● **EXERCISE PROMPT**
The whole listing needs to be restated word for word.

Start of Block

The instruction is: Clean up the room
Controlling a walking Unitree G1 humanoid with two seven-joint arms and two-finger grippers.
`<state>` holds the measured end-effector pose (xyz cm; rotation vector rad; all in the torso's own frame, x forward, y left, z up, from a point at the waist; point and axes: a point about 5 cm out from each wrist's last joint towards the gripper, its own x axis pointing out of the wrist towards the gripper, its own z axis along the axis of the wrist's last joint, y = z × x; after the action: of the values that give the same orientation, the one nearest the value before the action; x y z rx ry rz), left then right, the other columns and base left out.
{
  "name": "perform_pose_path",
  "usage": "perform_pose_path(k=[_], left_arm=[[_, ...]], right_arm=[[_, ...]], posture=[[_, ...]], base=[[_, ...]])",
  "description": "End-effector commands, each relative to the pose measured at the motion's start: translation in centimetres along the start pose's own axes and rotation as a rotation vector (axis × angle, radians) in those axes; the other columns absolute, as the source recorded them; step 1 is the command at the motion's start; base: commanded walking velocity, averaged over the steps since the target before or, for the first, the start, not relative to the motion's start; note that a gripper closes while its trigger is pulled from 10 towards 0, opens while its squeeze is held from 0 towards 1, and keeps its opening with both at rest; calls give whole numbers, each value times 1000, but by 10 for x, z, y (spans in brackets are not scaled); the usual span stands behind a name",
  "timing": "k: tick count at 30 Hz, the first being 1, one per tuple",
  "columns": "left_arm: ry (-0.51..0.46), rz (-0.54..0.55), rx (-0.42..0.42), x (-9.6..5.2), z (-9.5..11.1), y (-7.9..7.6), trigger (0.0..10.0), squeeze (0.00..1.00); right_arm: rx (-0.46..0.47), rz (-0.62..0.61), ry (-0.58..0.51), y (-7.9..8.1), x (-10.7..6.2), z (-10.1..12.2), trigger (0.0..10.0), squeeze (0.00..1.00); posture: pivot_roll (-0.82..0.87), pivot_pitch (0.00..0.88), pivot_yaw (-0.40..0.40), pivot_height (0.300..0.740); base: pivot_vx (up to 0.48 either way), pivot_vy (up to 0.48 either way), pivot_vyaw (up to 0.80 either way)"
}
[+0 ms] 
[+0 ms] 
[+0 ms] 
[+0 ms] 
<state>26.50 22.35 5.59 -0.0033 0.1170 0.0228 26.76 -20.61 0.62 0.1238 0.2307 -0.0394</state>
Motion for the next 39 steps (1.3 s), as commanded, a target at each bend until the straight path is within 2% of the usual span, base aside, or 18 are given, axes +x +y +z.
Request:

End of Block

● **OUTPUT FOR THIS EXERCISE**
The instruction is: Clean up the room
Controlling a walking Unitree G1 humanoid with two seven-joint arms and two-finger grippers.
`<state>` holds the measured end-effector pose (xyz cm; rotation vector rad; all in the torso's own frame, x forward, y left, z up, from a point at the waist; point and axes: a point about 5 cm out from each wrist's last joint towards the gripper, its own x axis pointing out of the wrist towards the gripper, its own z axis along the axis of the wrist's last joint, y = z × x; after the action: of the values that give the same orientation, the one nearest the value before the action; x y z rx ry rz), left then right, the other columns and base left out.
{
  "name": "perform_pose_path",
  "usage": "perform_pose_path(k=[_], left_arm=[[_, ...]], right_arm=[[_, ...]], posture=[[_, ...]], base=[[_, ...]])",
  "description": "End-effector commands, each relative to the pose measured at the motion's start: translation in centimetres along the start pose's own axes and rotation as a rotation vector (axis × angle, radians) in those axes; the other columns absolute, as the source recorded them; step 1 is the command at the motion's start; base: commanded walking velocity, averaged over the steps since the target before or, for the first, the start, not relative to the motion's start; note that a gripper closes while its trigger is pulled from 10 towards 0, opens while its squeeze is held from 0 towards 1, and keeps its opening with both at rest; calls give whole numbers, each value times 1000, but by 10 for x, z, y (spans in brackets are not scaled); the usual span stands behind a name",
  "timing": "k: tick count at 30 Hz, the first being 1, one per tuple",
  "columns": "left_arm: ry (-0.51..0.46), rz (-0.54..0.55), rx (-0.42..0.42), x (-9.6..5.2), z (-9.5..11.1), y (-7.9..7.6), trigger (0.0..10.0), squeeze (0.00..1.00); right_arm: rx (-0.46..0.47), rz (-0.62..0.61), ry (-0.58..0.51), y (-7.9..8.1), x (-10.7..6.2), z (-10.1..12.2), trigger (0.0..10.0), squeeze (0.00..1.00); posture: pivot_roll (-0.82..0.87), pivot_pitch (0.00..0.88), pivot_yaw (-0.40..0.40), pivot_height (0.300..0.740); base: pivot_vx (up to 0.48 either way), pivot_vy (up to 0.48 either way), pivot_vyaw (up to 0.80 either way)"
}
[+0 ms] 
[+0 ms] 
[+0 ms] 
[+0 ms] 
<state>26.50 22.35 5.59 -0.0033 0.1170 0.0228 26.76 -20.61 0.62 0.1238 0.2307 -0.0394</state>
Motion for the next 39 steps (1.3 s), as commanded, a target at each bend until the straight path is within 2% of the usual span, base aside, or 18 are given, axes +x +y +z.
Request:

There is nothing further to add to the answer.